Reasons for Layering

• Purpose of Layers:

  • Simplifies networking through modularization.

  • Different layers handle different aspects of communication.

• Benefits:

  • Easier to troubleshoot and isolate network issues.

  • Enhances flexibility and compatibility between different systems.

• Downsides:

  • Complexity may lead to inefficiencies or overhead due to multiple layers.

Networking Layers Breakdown

• Layers:

  • Link (e.g., Ethernet, Wi-Fi): Responsible for bit-wise delivery between physically adjacent nodes.

  • Network (e.g., IP): Handles data transfer between host devices across multiple networks.

  • Transport (e.g., TCP, UDP): Manages communication between processes (end-to-end communication).

  • Application (e.g., HTTP, FTP): Focuses on application-specific data transfer needs.

• Header Information:

  • Example: TCP header includes source and destination port numbers and IP addresses.

Packet Forwarding vs Routing

• Switches: Forward packets within the same network.

• Routers: Forward packets across different networks.

• Forwarding:

  • Local Action: Deciding the appropriate output link based on destination address in the packet's header.

  • Utilizes a local forwarding table.

• Routing:

  • Global Action: Calculates the best paths for packets to travel from source to destination, based on routing algorithms.

Packet Delay Components

• Types of Delays:

  1. Nodal Processing (d_proc): Time taken for routers/switches to process packets.

  2. Queueing Delay (d_queue): Delay while waiting in queues for transmission, impacted by network congestion.

  3. Transmission Delay (d_trans): The time required to push all bits of a packet onto the output link.
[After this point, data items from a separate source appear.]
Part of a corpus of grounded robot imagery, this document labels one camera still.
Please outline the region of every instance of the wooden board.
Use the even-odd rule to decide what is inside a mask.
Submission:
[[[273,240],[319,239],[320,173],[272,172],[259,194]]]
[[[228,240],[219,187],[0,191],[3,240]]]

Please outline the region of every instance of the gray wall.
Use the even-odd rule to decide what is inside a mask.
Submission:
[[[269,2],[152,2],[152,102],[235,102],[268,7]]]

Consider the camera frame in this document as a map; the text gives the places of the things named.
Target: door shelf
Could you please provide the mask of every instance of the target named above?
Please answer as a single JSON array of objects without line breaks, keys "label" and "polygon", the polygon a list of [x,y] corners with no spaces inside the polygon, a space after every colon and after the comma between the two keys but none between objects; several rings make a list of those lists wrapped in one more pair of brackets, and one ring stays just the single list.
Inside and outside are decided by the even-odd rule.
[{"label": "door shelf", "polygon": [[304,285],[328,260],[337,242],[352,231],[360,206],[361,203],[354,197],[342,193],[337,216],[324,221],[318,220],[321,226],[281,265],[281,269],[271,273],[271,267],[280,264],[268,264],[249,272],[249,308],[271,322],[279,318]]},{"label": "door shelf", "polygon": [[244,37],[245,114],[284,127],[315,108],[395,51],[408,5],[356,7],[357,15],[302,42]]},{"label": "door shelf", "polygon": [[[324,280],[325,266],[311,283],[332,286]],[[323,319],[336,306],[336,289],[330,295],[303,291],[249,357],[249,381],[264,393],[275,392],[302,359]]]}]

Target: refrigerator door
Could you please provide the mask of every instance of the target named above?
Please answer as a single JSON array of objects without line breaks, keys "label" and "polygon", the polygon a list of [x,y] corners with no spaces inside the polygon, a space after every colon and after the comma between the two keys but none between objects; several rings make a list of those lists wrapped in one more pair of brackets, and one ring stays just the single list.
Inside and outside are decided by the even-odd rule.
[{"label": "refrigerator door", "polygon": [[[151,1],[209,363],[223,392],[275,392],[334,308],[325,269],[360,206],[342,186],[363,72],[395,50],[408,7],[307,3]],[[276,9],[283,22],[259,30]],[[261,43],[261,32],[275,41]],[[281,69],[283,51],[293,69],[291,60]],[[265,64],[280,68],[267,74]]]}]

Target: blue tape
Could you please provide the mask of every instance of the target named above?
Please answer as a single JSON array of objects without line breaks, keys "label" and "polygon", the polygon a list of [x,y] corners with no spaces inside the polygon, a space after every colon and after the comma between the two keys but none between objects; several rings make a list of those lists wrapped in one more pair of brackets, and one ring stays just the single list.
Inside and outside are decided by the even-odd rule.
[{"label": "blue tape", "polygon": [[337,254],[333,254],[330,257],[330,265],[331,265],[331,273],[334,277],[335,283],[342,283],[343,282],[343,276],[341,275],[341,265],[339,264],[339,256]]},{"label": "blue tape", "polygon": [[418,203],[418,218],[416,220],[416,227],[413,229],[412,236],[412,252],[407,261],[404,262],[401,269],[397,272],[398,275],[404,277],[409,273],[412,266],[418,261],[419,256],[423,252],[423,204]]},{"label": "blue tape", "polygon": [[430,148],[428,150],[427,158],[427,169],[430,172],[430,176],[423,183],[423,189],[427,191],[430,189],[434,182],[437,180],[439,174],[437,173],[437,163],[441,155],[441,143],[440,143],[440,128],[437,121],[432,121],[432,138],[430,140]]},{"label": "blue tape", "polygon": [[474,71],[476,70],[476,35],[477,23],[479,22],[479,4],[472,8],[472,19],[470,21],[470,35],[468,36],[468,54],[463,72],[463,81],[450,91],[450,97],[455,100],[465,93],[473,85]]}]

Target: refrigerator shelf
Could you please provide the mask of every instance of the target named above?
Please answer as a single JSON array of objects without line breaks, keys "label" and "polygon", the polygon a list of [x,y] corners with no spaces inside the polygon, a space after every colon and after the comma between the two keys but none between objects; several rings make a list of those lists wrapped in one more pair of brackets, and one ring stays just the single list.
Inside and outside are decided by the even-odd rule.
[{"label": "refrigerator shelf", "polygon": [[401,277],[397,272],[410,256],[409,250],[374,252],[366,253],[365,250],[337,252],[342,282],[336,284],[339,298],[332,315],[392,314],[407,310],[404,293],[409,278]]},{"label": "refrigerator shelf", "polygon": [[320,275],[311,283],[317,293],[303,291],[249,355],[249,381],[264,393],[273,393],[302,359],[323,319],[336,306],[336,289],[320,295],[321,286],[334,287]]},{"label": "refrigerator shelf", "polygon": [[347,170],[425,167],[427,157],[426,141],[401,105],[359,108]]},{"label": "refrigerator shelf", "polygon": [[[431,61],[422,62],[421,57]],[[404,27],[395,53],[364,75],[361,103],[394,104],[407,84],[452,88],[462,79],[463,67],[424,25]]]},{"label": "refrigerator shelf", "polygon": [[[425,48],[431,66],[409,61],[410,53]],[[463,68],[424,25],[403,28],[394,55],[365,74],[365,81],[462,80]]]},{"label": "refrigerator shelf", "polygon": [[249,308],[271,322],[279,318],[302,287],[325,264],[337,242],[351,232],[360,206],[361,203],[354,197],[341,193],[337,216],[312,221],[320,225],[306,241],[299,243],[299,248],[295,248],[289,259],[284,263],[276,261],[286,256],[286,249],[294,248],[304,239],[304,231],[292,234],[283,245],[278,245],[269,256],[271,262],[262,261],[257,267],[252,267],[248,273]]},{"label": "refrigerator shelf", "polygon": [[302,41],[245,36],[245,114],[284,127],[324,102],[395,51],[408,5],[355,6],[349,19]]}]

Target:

  4. Propagation Delay (d_prop): Time for a packet to travel through the physical medium.

  Formula:
  d{nodal} = d{proc} + d{queue} + d{trans} + d_{prop}

• Transmission Delay:
  d_{trans} = \frac{L}{R}

  • L = packet length (bits)

  • R = link transmission rate (bps)

• Propagation Delay:
  d_{prop} = \frac{d}{s}

  • d = distance of physical link

  • s = propagation speed (e.g., ~2x10^8 m/s in optical fibers)

Circuit Switching vs Packet Switching

• Circuit Switching:

  • All dedicated resources are reserved for a call between source and destination.
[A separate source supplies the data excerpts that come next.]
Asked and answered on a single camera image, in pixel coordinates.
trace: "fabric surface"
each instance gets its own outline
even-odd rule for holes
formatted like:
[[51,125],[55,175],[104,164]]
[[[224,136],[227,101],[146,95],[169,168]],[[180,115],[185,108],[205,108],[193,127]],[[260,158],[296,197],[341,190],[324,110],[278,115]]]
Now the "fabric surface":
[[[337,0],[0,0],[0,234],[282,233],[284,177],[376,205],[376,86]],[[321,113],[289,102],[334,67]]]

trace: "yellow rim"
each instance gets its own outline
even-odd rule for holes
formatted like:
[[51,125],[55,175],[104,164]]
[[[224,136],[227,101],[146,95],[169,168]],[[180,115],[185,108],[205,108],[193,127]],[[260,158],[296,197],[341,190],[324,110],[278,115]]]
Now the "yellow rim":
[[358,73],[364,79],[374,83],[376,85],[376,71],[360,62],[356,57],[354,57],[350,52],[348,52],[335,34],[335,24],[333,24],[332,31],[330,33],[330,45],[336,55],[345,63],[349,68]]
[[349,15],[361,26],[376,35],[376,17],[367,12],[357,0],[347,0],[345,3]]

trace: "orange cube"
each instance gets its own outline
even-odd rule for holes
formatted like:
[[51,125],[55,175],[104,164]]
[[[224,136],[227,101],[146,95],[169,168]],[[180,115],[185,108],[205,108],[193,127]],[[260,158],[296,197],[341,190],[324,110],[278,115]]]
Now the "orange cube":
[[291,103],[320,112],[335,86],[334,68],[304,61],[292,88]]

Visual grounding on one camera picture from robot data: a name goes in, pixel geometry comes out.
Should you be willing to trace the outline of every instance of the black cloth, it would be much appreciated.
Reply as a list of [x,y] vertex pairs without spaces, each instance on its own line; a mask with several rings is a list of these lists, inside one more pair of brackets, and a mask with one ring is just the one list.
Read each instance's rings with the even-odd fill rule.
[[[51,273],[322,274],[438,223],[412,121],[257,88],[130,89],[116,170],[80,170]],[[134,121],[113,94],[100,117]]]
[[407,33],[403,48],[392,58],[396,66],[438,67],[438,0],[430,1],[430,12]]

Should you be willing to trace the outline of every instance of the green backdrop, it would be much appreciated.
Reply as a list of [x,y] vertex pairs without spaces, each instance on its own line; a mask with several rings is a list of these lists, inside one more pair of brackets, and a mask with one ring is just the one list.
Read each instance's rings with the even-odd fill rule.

  • Used in traditional telephony; guarantees performance but resources can be idle.

• Packet Switching:

  • Resources are shared among multiple users, with probabilities of congestion and delay.

  • Enables more users to share a network.

Packet Loss

• Packet loss occurs when a queue reaches its capacity, and incoming packets are dropped.

• Possible causes for packet loss include:

  • Buffer overflow in a router.

  • Network congestion leading to dropped packets.

Queueing Delay Analysis

• Variables:

  • a: Average packet arrival rate.

  • L: Packet length (bits).

  • R: Transmission rate (bps).

  • Traffic intensity: \frac{La}{R}

• High traffic intensity leads to increased queueing delay and potential infinite delays.

Throughput

• Definition: The rate at which bits are sent from the original sender to the final receiver.

• Factors:

  • Instantaneous vs average throughput over time.

  • Bottleneck situations when end-to-end throughput is constrained by the slowest link in the path.

Other Notable Points

• Questionable reliability of shared networks under high load versus reserved circuit networks.

• The concept of resource sharing in packet networks leads to potential congestion but allows for better overall utilization of resources.

Key Questions for Discussion

• Differences between forwarding and routing.

• Store-and-forward necessity and its implications.

• Packet loss occurrences and their consequences for data integrity and transmission efficiency.